In ogni caso la stessa crescita del pil con l’attuale struttura fiscale ha un’utilità negativa perché accentua la distanza tra ricchi e poveri e peggiora la tensione sociale determinata dalla crescente disuguaglianza e qui sta il problema di fondo. Solo il pil non misura la felicità era stato il monito di Robert Kennedy nel 1968 ripreso poi dalla commissione Sarkozy completamente svanita nel nulla.

Esiste infatti una stretta correlazione tra disuguaglianza e patologie sociali:  all’aumentare della prima la società si disgrega ed esplode. Gli Usa, terzo paese al mondo per disuguaglianza, ne sono l’evidenza empirica: il più alto tasso di incarcerazione , di mortalità infantile , di gravidanze precoci, di minorenni obesi, di abbandono scolastico, di povertà minorile – secondi solo dietro la Romania – di consumo di droghe, di omicidi, di malattie mentali – tra i farmaci più venduti vi è l’antidepressivo Prozac – di suicidi e potremmo continuare in un  elenco drammatico che svela il male dell’anima che ci si ostina a non vedere.

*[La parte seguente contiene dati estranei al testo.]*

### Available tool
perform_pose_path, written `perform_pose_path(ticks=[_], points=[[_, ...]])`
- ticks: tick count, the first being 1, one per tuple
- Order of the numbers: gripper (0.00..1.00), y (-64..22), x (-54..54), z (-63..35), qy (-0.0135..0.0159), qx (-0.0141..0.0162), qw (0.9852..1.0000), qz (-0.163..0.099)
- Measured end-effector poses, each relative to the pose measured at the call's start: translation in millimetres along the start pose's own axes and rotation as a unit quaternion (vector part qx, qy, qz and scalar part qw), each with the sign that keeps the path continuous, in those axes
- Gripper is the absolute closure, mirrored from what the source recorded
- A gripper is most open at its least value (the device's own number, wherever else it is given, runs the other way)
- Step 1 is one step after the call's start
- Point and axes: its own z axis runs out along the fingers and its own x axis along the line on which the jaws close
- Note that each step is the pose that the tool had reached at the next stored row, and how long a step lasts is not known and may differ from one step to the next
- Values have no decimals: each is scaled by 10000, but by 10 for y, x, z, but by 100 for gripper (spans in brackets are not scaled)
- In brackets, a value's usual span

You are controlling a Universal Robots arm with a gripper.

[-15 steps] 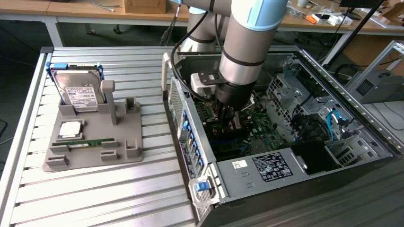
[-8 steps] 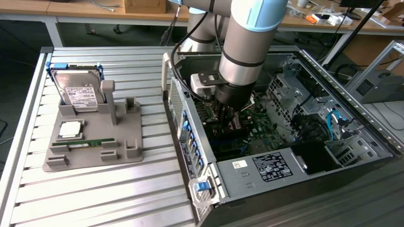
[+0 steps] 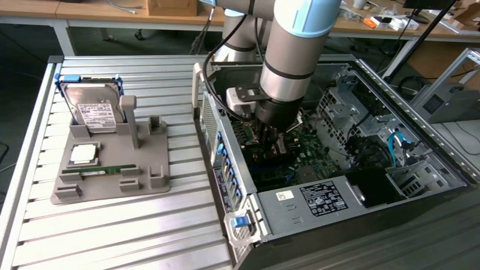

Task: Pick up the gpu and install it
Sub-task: 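Insert the gpu into the slot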

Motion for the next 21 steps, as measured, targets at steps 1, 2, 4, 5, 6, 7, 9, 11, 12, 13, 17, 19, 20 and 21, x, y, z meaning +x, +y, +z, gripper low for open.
perform_pose_path(ticks=[1,2,4,5,6,7,9,11,12,13,17,19,20,21], points=[[73,0,0,0,0,0,10000,0],[73,0,-1,1,2,1,10000,0],[73,0,-2,-1,4,1,10000,0],[73,0,-1,-7,6,0,10000,0],[73,-1,-1,-13,6,0,10000,0],[73,-1,-1,-21,5,1,10000,0],[73,-2,0,-34,5,1,10000,0],[73,-2,-1,-34,4,1,10000,0],[73,-2,-1,-35,5,1,10000,0],[73,-2,0,-35,5,1,10000,0],[73,-2,0,-36,6,1,10000,0],[73,-2,0,-36,6,1,10000,0],[73,-2,0,-36,12,2,10000,-1],[73,-2,0,-36,29,2,10000,-2]])
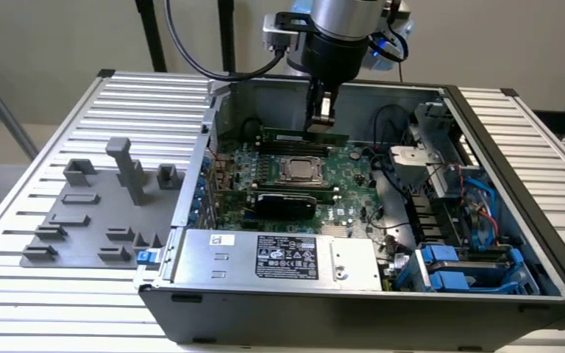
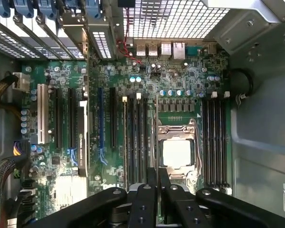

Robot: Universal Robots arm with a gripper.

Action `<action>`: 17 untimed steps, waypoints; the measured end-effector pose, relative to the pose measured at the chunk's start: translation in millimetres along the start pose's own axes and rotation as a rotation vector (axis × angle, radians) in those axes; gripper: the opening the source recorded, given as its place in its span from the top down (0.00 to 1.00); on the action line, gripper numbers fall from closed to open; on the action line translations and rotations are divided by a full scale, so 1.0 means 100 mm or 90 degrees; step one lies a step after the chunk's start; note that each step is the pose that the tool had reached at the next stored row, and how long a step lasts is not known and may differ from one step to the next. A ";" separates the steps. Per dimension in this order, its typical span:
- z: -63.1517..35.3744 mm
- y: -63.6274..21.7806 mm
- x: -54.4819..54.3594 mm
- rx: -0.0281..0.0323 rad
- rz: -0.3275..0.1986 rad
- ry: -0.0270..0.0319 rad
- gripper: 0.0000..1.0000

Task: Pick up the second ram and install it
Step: 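Insert the second ram into the second slot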

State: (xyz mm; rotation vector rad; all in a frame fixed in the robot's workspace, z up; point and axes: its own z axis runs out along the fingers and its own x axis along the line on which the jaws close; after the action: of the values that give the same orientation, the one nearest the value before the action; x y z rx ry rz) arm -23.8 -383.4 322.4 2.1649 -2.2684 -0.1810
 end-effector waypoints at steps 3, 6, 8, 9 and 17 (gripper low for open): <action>0.000 0.000 0.00 0.0000 0.000 0.0000 1.00; 0.000 0.000 0.00 0.0000 0.000 0.0000 1.00; 0.000 0.000 0.00 0.0000 0.000 0.0000 1.00; 0.000 0.000 0.00 0.0000 0.000 0.0000 1.00; 0.108 0.020 -0.01 0.0026 0.000 0.0023 1.00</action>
State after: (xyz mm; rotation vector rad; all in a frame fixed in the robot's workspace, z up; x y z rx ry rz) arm -26.6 -381.2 311.9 2.1656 -2.2687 -0.1725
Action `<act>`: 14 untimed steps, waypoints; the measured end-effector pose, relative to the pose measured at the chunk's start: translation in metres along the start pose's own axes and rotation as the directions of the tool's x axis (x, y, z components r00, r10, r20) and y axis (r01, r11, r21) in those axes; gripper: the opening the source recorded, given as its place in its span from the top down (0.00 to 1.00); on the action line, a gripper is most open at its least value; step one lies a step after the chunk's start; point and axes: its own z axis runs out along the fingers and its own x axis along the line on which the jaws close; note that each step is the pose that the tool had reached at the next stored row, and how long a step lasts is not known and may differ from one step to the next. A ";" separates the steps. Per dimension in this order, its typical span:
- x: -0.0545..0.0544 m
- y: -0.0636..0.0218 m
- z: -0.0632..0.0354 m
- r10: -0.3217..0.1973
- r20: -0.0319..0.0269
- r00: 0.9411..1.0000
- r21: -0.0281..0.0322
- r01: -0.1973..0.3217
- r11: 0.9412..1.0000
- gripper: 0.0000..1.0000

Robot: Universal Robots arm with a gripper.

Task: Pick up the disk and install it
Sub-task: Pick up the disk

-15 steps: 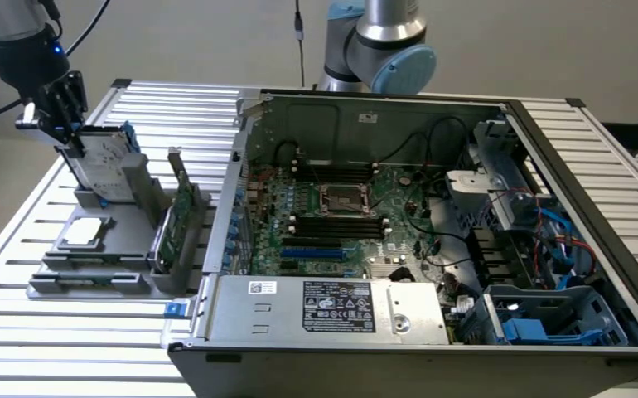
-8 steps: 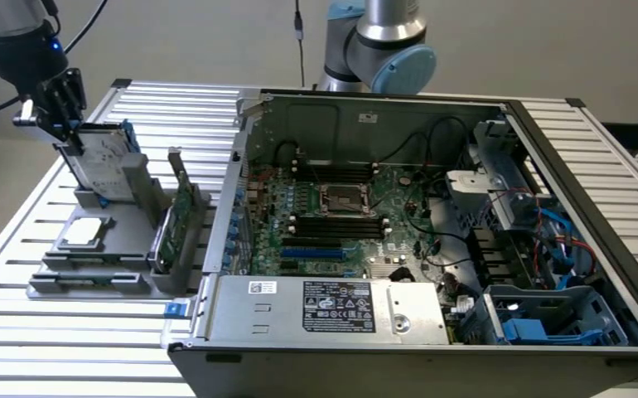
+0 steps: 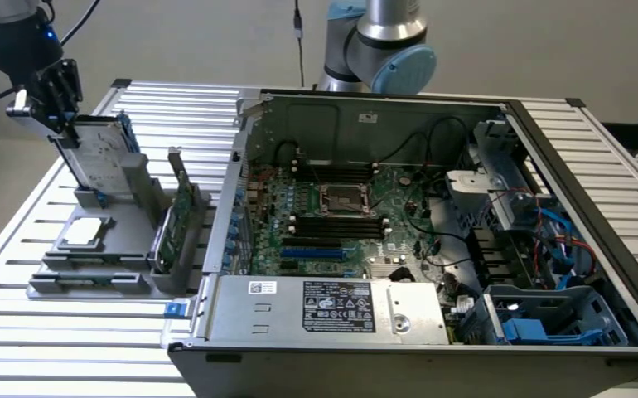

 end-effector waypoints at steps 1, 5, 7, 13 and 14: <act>0.000 0.0000 -0.0026 0.000 0.000 1.000 0.000 0.000 1.000 0.67; 0.000 0.0001 -0.0131 0.000 0.000 1.000 -0.001 0.000 1.000 0.67; 0.000 0.0001 -0.0196 0.000 0.000 1.000 -0.001 0.000 1.000 0.67; 0.000 0.0000 -0.0341 0.000 0.000 1.000 -0.001 0.000 1.000 0.67; 0.000 -0.0001 -0.0343 0.000 0.000 1.000 0.000 0.000 1.000 0.67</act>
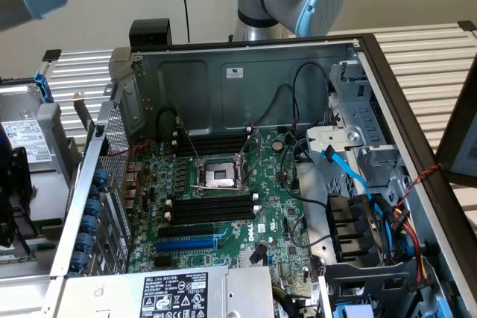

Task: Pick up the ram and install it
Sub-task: 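Pick up the ram and move it above insertion slot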

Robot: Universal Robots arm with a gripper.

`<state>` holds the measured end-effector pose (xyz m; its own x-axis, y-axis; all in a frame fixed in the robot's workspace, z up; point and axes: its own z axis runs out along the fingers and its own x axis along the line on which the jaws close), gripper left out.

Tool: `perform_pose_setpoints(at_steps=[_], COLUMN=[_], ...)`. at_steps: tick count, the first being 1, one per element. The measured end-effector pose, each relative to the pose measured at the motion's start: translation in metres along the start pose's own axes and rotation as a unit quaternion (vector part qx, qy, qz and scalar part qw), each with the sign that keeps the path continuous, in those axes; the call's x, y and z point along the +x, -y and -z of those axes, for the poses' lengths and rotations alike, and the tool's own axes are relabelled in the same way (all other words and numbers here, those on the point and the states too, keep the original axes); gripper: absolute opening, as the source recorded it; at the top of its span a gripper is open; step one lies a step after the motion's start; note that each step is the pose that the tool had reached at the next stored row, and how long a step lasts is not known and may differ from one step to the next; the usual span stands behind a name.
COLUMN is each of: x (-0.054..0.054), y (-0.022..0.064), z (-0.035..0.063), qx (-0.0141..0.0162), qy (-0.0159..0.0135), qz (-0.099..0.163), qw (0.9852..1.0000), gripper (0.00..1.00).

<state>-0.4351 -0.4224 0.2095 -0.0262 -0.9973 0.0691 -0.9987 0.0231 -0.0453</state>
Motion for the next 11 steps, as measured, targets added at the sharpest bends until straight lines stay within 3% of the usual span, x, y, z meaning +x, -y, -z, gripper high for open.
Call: perform_pose_setpoints(at_steps=[11], x=[-0.0019], y=[-0.0068], z=[-0.0088], qx=[-0.0005], qy=[0.0014], qz=[0.0], qw=[1.0], gripper=[0.35])
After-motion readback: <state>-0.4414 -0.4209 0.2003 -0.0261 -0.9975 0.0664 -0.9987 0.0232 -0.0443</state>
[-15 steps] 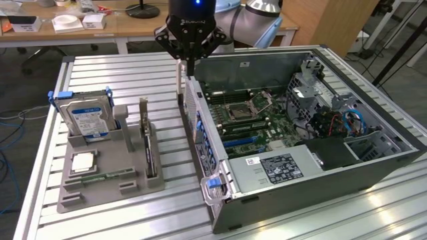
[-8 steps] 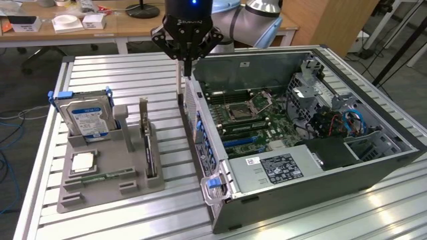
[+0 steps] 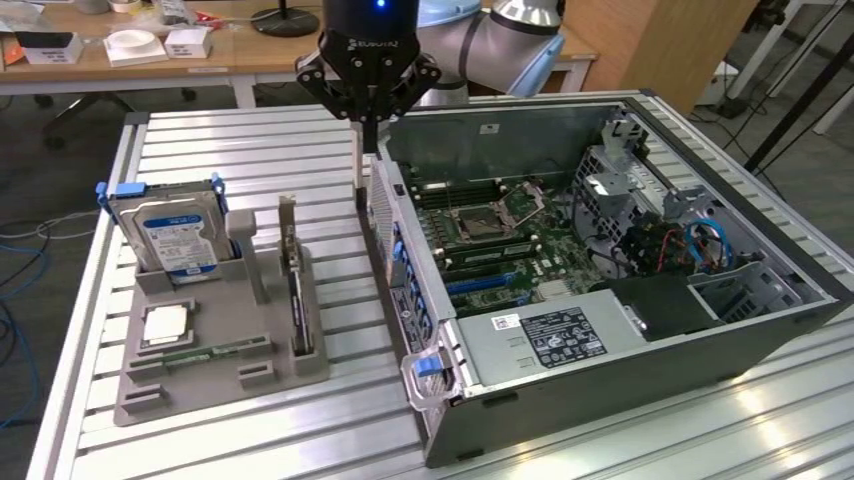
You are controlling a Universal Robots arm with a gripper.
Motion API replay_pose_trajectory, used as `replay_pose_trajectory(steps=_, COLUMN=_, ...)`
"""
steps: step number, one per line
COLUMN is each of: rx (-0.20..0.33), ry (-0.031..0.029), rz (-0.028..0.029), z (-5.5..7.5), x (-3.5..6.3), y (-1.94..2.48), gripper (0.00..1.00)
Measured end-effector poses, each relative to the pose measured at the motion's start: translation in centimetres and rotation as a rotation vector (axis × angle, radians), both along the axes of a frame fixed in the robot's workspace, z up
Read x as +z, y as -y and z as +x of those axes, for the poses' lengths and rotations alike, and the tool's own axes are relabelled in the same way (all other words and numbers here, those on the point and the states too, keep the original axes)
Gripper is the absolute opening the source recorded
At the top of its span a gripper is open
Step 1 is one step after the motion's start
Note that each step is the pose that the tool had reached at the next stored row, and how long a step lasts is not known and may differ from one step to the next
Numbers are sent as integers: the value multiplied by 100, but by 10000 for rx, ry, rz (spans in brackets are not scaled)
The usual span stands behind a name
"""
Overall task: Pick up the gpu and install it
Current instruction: 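Reach for the gpu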
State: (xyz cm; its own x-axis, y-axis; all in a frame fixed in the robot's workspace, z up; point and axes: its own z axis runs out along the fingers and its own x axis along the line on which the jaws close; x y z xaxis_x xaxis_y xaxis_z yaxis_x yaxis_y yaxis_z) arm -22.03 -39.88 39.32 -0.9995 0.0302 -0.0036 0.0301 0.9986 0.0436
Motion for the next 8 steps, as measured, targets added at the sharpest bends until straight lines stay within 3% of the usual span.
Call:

Alla fine la frustrazione, l’isolamento, l’angoscia della solitudine finiscono per colpire i più deboli e comunque generare reazioni di violenza inusitata ed apparentemente incomprensibili spinte da forme deliranti. L’uomo non nasce naturalmente cattivo ma è il contesto sociale che alimenta la spinta verso l’aggressività omicida ed è  sempre il modello sociale a determinare la gerarchia dei valori ed i comportamenti umani. Fino a quando potrà durare una miopia così volutamente suicida che continua ad ignorare la sostanza di una crisi morale ed antropologica? Le prossime elezioni presidenziali, per certi aspetti, sono un segnale importante per i messaggi che i contendenti più ricordati vanno lanciando sulla necessità di tornare alla volontà dei padri fondatori in merito all’uguaglianza ed al diritto del perseguimento di una felicità che sembra ora negata. Scriveva Victor Hugo: «Si può fermare la forza di un esercito ma non quella di un’idea quando è venuto il suo momento». Oggi il rapido cambiamento dell’elettorato americano sembra segnare una linea da non oltrepassare per non finire nel caos. È sempre l’estrema lotta tra l’establishement che non vuole mollare il potere e la massa crescente che sta prendendo coscienza delle ingiustizie perpetrate a suo danno, in fondo «historia se repetit».

Per il bene degli Usa e del mondo intero ancora una volta: «God bless America».